Safe Reinforcement Learning with Preference-based Constraint Inference
Summary: arXiv:2603.23565v1 Announce Type: cross
Abstract
Safe reinforcement learning (RL) is a standard paradigm for safety-critical decision making. However, real-world safety constraints can be complex, subjective, and even hard to explicitly specify. Existing works on constraint inference rely on restrictive assumptions or extensive expert demonstrations, which is not realistic in many real-world applications. How to cheaply and reliably learn these constraints is the major challenge we focus on in this study.
While inferring constraints from human preferences offers a data-efficient alternative, we identify that the popular Bradley-Terry (BT) models fail to capture the asymmetric, heavy-tailed nature of safety costs, resulting in risk underestimation. It is still rare in the literature to understand the impacts of BT models on the downstream policy learning. To address these knowledge gaps, we propose a novel approach namely Preference-based Constrained Reinforcement Learning (PbCRL).
Introduction
In the realm of reinforcement learning, ensuring safety during decision-making processes is critical, particularly in applications like autonomous driving, healthcare, and robotics. The traditional approaches to constraint inference often fall short in capturing the complexities inherent in real-world scenarios. Our research aims to bridge this gap by introducing PbCRL, which effectively utilizes human preferences to infer constraints while addressing the limitations of existing models.
Key Innovations
- Dead Zone Mechanism: We introduce a novel dead zone mechanism into preference modeling. This innovation theoretically proves to encourage heavy-tailed cost distributions, achieving better constraint alignment.

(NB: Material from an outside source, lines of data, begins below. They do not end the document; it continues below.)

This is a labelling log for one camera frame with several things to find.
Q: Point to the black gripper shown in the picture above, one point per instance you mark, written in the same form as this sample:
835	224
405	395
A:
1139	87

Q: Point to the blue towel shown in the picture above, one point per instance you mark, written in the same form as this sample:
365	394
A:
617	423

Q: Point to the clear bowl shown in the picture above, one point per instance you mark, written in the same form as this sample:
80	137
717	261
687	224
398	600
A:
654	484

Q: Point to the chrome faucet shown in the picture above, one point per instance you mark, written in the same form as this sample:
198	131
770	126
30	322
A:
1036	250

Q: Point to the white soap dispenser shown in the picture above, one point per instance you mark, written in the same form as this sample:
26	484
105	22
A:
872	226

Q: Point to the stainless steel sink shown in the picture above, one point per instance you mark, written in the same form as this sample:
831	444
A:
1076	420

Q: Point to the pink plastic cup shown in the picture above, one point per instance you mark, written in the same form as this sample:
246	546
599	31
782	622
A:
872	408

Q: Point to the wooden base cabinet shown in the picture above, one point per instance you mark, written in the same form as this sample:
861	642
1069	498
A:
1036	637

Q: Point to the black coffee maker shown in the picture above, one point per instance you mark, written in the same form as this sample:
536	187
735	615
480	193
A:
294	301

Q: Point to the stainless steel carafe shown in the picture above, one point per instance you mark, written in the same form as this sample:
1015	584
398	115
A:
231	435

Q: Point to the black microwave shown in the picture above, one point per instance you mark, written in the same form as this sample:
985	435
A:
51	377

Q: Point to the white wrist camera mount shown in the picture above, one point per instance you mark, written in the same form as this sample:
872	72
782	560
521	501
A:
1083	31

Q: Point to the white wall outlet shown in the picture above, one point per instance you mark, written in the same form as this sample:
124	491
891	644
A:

- Signal-to-Noise Ratio (SNR) Loss: Incorporating SNR loss into our framework encourages exploration by accounting for cost variances, ultimately benefiting policy learning.
- Two-Stage Training Strategy: We deploy a two-stage training strategy that reduces online labeling burdens while adaptively enhancing constraint satisfaction.
Empirical Results
Our empirical findings demonstrate that PbCRL achieves superior alignment with true safety requirements compared to existing models. The results indicate that our method not only enhances safety but also improves overall reward outcomes. This positions PbCRL as a promising solution for constraint inference in safe reinforcement learning contexts.
Conclusion
In conclusion, our work explores an innovative and effective approach for constraint inference in safe reinforcement learning. By addressing the shortcomings of existing methods and introducing new mechanisms, PbCRL shows great potential for application in various safety-critical domains. As research in this field progresses, we anticipate that our findings will contribute significantly to the development of safer AI systems.